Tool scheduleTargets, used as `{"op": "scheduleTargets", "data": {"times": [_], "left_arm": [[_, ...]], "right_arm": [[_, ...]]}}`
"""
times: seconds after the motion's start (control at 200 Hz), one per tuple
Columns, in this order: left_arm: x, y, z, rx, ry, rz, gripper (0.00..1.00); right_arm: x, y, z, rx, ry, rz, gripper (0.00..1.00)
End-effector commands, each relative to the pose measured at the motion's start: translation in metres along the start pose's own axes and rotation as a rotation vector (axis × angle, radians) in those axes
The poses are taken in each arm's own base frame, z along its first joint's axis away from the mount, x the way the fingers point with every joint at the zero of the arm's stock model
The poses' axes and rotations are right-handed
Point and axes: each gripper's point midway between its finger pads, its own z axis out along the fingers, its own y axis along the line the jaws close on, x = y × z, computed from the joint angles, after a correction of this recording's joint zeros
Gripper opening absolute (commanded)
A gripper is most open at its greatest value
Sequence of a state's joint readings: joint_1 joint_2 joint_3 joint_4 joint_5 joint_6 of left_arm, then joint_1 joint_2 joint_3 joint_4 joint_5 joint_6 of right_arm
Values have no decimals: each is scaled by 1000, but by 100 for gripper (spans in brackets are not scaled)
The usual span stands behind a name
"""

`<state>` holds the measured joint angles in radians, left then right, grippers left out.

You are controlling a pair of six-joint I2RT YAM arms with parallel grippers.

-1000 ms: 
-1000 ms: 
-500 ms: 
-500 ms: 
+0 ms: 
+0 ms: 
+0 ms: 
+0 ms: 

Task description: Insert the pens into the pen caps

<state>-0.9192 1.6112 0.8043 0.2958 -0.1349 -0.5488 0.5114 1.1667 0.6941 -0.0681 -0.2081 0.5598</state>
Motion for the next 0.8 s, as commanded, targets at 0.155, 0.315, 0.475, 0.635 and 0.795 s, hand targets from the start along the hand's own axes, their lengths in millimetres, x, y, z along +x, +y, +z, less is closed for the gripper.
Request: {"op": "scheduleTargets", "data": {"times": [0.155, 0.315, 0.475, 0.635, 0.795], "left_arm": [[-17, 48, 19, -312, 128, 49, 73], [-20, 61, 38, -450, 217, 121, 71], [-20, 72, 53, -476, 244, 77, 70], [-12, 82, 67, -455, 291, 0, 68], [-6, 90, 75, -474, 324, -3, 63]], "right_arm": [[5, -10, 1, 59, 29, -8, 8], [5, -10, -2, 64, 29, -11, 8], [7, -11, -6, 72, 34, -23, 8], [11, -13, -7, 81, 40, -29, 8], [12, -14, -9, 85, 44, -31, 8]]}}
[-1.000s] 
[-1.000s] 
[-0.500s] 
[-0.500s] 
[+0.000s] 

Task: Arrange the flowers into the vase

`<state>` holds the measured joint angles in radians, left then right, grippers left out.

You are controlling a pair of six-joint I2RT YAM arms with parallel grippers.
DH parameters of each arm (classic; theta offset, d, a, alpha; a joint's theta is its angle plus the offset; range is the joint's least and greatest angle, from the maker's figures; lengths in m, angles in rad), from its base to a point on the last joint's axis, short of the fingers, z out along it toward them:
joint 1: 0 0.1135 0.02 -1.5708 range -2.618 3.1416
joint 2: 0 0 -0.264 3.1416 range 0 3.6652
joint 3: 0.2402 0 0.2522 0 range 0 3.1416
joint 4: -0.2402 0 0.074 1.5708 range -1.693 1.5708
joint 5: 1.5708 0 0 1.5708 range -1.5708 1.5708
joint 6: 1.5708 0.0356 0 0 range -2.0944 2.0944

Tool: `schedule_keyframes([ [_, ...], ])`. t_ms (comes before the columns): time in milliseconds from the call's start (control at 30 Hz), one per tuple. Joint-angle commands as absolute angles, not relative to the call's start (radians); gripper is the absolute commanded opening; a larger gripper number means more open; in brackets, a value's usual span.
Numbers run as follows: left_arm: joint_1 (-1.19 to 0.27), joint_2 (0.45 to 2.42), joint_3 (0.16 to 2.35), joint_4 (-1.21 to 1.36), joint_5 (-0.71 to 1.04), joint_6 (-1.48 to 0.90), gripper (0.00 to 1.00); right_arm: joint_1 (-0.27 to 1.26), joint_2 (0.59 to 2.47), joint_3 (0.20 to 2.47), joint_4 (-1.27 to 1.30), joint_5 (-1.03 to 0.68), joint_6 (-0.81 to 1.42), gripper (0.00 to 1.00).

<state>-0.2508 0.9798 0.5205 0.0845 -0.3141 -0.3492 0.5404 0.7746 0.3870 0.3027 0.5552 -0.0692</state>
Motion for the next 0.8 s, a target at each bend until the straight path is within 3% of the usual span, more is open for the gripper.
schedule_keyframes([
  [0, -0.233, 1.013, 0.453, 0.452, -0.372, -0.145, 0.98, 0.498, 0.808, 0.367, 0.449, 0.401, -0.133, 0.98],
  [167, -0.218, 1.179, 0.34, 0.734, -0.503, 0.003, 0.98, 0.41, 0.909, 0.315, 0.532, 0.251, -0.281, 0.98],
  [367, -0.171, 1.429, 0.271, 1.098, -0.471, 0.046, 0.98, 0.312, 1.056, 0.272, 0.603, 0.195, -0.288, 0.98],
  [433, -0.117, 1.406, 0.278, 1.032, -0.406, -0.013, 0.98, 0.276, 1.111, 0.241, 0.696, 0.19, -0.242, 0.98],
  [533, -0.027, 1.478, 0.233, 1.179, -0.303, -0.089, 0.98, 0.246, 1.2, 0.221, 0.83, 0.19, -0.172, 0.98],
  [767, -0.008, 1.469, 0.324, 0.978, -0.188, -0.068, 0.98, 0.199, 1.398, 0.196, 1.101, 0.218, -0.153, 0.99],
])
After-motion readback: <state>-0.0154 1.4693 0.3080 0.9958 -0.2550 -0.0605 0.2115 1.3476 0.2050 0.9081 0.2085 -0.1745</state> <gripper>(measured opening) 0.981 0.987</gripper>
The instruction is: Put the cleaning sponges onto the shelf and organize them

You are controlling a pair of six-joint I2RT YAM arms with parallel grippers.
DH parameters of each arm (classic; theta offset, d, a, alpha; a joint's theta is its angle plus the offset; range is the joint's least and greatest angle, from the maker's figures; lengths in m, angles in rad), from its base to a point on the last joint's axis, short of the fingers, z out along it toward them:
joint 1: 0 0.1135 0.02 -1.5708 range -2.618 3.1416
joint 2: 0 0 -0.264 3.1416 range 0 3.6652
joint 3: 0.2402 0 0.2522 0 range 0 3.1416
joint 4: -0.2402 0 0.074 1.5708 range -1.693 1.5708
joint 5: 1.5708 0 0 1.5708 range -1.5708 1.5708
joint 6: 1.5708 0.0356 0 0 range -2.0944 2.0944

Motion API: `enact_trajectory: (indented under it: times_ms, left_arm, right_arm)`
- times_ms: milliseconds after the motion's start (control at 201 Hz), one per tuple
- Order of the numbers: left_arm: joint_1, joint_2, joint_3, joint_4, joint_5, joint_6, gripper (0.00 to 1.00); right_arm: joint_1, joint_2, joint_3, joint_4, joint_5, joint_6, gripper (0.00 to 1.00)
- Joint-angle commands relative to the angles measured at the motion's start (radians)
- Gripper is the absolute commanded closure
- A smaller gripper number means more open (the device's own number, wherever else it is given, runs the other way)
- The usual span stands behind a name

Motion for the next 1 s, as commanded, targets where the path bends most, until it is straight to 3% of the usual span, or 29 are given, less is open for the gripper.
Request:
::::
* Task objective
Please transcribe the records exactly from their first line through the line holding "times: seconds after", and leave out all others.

* Answer box
Tool scheduleTargets, used as `{"op": "scheduleTargets", "data": {"times": [_], "left_arm": [[_, ...]], "right_arm": [[_, ...]]}}`
"""
times: seconds after the motion's start (control at 200 Hz), one per tuple

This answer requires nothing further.